# 3-Way Switch. Take Neutral from another Outlet?



## raider1 (Jan 22, 2007)

Check out 300.3(B)(3)

Chris


----------



## Dennis Alwon (May 9, 2009)

You will create unwanted emf's doing this install. If I understand you correctly and the wiring is non metallic it is compliant-- same circuit etc.


----------



## Tator (Aug 19, 2011)

*Quote*

The Light will Work but it is not legal to do it that way


----------



## don_resqcapt19 (Jul 18, 2010)

Tator said:


> The Light will Work but it is not legal to do it that way


Please cite the code section that says you can't do it that way.


----------



## Dennis Alwon (May 9, 2009)

don_resqcapt19 said:


> Please cite the code section that says you can't do it that way.


Now you know he won't be able to do that. :laughing:


----------



## Tator (Aug 19, 2011)

300.5(I) page 130 in 2008 NEC ( same raceway or cable)


----------



## Dennis Alwon (May 9, 2009)

Tator said:


> 300.5(I) page 130 in 2008 NEC ( same raceway or cable)
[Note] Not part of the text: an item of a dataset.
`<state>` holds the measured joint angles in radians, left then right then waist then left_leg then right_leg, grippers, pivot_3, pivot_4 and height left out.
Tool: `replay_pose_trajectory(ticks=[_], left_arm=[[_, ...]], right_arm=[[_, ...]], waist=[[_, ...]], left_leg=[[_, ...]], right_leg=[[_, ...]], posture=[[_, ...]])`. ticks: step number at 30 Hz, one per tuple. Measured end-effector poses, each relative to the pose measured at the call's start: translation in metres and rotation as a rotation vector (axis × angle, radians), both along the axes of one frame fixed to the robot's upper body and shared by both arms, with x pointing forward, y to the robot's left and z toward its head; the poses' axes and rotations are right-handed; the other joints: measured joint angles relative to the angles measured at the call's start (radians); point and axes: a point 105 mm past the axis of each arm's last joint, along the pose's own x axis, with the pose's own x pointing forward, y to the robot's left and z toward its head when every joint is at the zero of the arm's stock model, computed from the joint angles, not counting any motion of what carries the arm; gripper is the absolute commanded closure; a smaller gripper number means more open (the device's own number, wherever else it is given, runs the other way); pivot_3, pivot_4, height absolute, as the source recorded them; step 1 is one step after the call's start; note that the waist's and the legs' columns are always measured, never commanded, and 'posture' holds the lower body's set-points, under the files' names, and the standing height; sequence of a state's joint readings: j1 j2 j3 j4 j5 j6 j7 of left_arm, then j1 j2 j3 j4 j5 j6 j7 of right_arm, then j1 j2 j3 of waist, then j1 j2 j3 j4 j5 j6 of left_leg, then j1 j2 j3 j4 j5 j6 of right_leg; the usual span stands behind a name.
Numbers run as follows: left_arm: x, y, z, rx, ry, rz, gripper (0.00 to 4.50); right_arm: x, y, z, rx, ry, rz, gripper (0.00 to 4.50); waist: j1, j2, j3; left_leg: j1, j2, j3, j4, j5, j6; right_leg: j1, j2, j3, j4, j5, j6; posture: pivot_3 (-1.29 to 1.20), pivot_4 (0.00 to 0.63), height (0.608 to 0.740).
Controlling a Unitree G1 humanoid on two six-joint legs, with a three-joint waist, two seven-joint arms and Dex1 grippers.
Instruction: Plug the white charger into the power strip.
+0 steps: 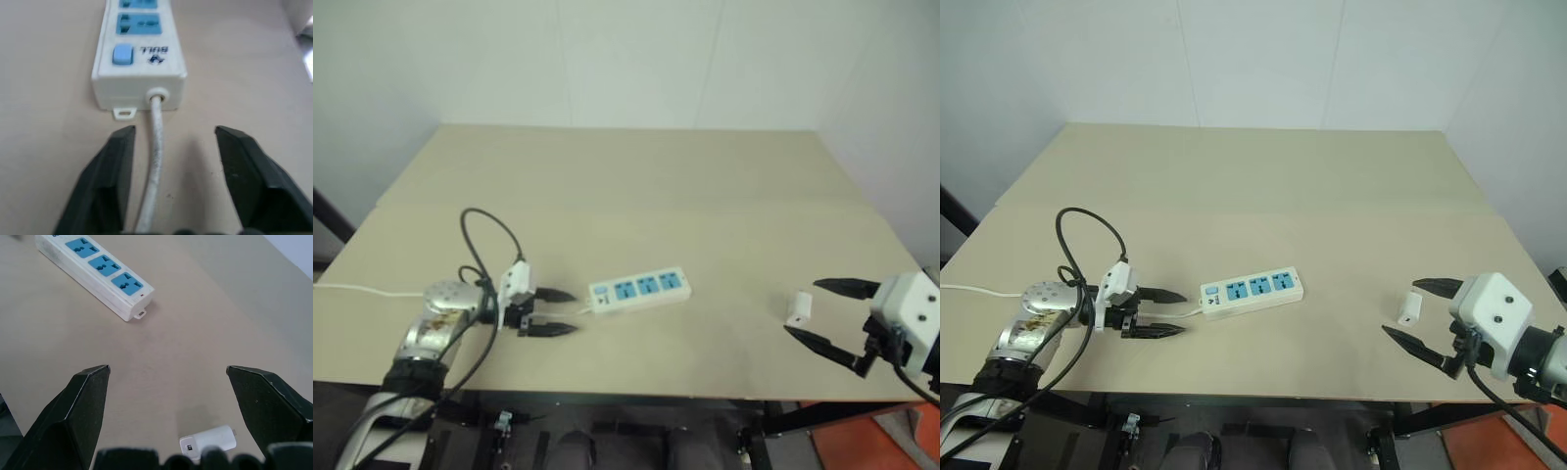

For one that is underground installations. Did you read what Chris stated in the second post? Art. 300.3(B)(3)


----------



## swimmer (Mar 19, 2011)

Thanks for answering my question. 

Another 300.3(B) issue I've discussed, in the forum, is the switch leg in EMT or 12/2 Armored Metallic Cable. This is where one wire delivers power to the switch and the second wire runs from the switch back to the outlet being controlled. There is no neutral.

300.3(B) says "All conductors of the same circuit and, *where used*, the grounded conductors..."

So it sounds like, even for metal conduit and armored cable, you are allowed to run the switch leg without the neutral. I guess that since the current runs in opposite directions in the 2 wires, the magnetic field cancels and the metal conduit or armor does not heat.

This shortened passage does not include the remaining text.